Let's set the bar much higher at Gettysburg, where tens of thousands of brave soldiers died, as Lincoln put it, "that the nation might live." Talk about modesty! When he spoke on November 19, 1863, Lincoln had been invited essentially as an afterthought, only to deliver "a few appropriate remarks." He proceeded to offer one of the most sublime paeans to democracy ever crafted. Truth be told, some Democratic newspapermen did complain at the time that it was a purely political speech, the launch of Lincoln's reelection bid a year in advance.
Even if so, Trump need only follow its structure to avoid despoiling its memory. Read the speech, Mr. President: it's only 272 words, much shorter than one of those bulky briefing books. As you'll discover, Lincoln talked about a nation "conceived in liberty" -- that is, freedom of speech and freedom of the press, unfettered and undemonized. He spoke of a nation "dedicated to the proposition that all men are created equal" -- or as he had codified in the Emancipation Proclamation 11 months earlier, where black lives matter.
Lincoln wondered, in obvious anguish, whether the country, riven by civil war, could "long endure" -- but he said nothing at Gettysburg to intensify the divisiveness that had split it apart. Yes, Lincoln vowed to make America great again -- but in hushed tones, and with no references at all to himself, his travails or his triumphs.
On second thought, please stay away from Gettysburg, President Trump. You already soiled it four years ago, when you appeared there in the wake of your vile Access Hollywood tape.

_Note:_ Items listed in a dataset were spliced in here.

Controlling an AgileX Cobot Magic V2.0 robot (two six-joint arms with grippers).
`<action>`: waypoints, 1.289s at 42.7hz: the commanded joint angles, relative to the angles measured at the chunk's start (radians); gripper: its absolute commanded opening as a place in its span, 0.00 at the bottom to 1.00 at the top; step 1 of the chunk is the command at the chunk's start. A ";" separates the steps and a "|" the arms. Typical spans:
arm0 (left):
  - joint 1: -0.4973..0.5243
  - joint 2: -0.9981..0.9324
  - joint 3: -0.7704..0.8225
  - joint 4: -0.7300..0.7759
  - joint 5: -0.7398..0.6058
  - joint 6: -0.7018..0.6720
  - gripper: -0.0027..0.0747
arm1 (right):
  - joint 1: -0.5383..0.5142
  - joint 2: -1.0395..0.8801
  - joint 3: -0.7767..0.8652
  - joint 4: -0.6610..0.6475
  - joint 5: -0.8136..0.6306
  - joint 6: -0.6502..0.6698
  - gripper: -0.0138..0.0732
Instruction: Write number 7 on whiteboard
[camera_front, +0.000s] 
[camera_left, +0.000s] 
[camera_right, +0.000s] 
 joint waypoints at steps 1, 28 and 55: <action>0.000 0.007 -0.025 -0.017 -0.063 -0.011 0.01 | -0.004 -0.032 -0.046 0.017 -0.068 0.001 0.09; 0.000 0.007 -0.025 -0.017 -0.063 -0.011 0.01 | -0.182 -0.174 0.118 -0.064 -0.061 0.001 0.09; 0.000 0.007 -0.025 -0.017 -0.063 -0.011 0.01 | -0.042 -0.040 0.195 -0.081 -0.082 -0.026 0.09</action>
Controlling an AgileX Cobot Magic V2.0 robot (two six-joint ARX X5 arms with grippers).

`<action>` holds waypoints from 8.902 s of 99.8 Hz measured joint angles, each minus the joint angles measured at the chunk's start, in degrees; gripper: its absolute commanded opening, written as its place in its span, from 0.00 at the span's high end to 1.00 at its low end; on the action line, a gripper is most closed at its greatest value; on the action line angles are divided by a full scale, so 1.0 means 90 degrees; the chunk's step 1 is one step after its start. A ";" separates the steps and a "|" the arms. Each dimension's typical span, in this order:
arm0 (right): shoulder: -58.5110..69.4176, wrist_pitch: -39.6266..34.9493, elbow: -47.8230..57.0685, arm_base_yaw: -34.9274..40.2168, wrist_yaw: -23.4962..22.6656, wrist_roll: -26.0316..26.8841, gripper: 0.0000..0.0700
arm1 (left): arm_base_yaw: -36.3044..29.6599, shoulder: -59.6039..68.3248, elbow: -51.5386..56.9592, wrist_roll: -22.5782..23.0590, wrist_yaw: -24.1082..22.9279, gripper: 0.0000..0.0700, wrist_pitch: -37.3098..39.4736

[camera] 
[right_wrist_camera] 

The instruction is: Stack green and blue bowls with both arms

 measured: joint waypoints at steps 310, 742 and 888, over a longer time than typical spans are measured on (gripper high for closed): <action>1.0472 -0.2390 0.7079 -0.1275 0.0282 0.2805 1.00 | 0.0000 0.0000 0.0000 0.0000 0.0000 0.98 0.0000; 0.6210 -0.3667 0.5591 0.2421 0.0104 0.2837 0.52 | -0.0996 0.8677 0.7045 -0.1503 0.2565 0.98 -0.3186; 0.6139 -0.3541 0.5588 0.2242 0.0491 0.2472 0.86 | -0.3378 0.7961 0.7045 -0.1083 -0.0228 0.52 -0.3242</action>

Lincoln's only miscue at Gettysburg was to predict that the world would "little note nor long remember" what he said there. Mercifully, most of us have forgotten what Trump said there in 2016.
When Lincoln arrived at Gettysburg the day before his immortal speech, he joked that the best thing a president could ever do was "avoid saying foolish things." There is one Gettysburg Address Trump really needs to study before making another speech of his own, anywhere.
Harold Holzer is a National Humanities medalist and author of multiple books about Abraham Lincoln and the Civil War. His latest book, "The Presidents vs. the Press: The Endless Battle Between the White House and the Media -- From the Founding Fathers to Fake News," will be published by Dutton August 25.
An earlier version of this article incorrectly described the number of dead in the battle of Gettysburg.